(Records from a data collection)
● ● ●

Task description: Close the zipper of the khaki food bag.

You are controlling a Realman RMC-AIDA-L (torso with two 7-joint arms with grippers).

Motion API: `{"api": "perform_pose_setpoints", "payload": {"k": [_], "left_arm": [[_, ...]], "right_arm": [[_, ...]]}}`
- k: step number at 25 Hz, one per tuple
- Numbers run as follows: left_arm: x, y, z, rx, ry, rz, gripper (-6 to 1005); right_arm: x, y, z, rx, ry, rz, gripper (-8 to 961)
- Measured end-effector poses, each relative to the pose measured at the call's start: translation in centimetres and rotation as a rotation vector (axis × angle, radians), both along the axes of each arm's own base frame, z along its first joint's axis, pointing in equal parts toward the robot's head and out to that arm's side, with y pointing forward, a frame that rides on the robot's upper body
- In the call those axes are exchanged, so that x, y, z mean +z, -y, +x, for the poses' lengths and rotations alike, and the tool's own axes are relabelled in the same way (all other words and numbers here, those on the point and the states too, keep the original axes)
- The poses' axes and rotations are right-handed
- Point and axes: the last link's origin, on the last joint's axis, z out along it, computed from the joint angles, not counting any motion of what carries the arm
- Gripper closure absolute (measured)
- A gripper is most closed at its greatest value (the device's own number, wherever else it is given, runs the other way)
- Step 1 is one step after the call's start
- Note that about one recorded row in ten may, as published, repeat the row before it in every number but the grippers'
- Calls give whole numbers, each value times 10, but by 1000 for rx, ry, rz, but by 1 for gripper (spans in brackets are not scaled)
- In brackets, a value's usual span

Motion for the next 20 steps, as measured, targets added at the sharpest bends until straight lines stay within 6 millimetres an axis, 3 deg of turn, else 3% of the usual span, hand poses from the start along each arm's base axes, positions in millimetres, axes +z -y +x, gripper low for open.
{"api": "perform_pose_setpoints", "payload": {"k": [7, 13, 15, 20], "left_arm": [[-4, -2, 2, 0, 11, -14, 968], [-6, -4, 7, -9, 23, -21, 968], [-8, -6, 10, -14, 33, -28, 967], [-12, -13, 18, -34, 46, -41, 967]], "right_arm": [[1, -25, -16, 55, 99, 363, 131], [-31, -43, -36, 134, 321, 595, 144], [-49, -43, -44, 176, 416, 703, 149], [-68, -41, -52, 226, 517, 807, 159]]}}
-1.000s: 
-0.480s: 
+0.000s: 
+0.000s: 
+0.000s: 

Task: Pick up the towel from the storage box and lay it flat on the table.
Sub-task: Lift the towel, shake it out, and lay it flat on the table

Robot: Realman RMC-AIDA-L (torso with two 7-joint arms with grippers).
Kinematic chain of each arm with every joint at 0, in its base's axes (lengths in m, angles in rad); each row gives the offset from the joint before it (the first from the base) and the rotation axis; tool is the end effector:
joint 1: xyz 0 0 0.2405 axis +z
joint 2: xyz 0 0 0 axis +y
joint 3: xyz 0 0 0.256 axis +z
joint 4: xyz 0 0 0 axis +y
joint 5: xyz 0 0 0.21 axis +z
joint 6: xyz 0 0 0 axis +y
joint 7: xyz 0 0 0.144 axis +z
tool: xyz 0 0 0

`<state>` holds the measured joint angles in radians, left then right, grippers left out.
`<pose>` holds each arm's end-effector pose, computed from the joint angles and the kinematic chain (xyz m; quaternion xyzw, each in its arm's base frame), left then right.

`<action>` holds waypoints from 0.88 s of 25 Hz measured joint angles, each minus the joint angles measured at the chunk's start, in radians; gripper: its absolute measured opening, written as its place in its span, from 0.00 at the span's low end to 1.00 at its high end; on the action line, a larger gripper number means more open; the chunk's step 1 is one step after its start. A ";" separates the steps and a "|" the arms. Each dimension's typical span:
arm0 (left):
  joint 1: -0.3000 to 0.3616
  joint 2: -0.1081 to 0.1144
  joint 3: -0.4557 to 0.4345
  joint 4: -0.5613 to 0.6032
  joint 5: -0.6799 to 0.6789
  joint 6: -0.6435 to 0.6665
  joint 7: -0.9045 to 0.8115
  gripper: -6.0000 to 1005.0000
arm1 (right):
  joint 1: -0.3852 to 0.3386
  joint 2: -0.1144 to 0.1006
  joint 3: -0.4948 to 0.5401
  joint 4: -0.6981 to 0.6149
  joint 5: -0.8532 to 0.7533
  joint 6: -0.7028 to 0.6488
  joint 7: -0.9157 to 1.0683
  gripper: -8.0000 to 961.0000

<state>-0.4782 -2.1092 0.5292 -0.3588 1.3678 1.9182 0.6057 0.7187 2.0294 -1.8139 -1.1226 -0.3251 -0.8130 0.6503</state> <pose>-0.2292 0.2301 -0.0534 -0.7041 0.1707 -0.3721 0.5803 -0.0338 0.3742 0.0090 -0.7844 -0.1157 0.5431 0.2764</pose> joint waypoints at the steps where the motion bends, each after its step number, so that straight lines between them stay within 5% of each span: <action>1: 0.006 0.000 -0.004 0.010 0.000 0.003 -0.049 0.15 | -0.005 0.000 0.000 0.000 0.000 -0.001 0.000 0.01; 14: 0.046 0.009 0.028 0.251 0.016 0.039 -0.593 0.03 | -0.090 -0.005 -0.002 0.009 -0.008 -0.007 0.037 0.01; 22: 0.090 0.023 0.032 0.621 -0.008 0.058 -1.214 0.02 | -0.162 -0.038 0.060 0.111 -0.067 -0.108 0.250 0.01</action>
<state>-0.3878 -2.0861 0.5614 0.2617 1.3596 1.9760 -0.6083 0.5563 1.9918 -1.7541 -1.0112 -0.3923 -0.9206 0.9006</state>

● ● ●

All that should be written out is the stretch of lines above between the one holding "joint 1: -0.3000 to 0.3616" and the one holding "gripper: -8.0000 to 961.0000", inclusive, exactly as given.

  joint 1: -0.3000 to 0.3616
  joint 2: -0.1081 to 0.1144
  joint 3: -0.4557 to 0.4345
  joint 4: -0.5613 to 0.6032
  joint 5: -0.6799 to 0.6789
  joint 6: -0.6435 to 0.6665
  joint 7: -0.9045 to 0.8115
  gripper: -6.0000 to 1005.0000
arm1 (right):
  joint 1: -0.3852 to 0.3386
  joint 2: -0.1144 to 0.1006
  joint 3: -0.4948 to 0.5401
  joint 4: -0.6981 to 0.6149
  joint 5: -0.8532 to 0.7533
  joint 6: -0.7028 to 0.6488
  joint 7: -0.9157 to 1.0683
  gripper: -8.0000 to 961.0000

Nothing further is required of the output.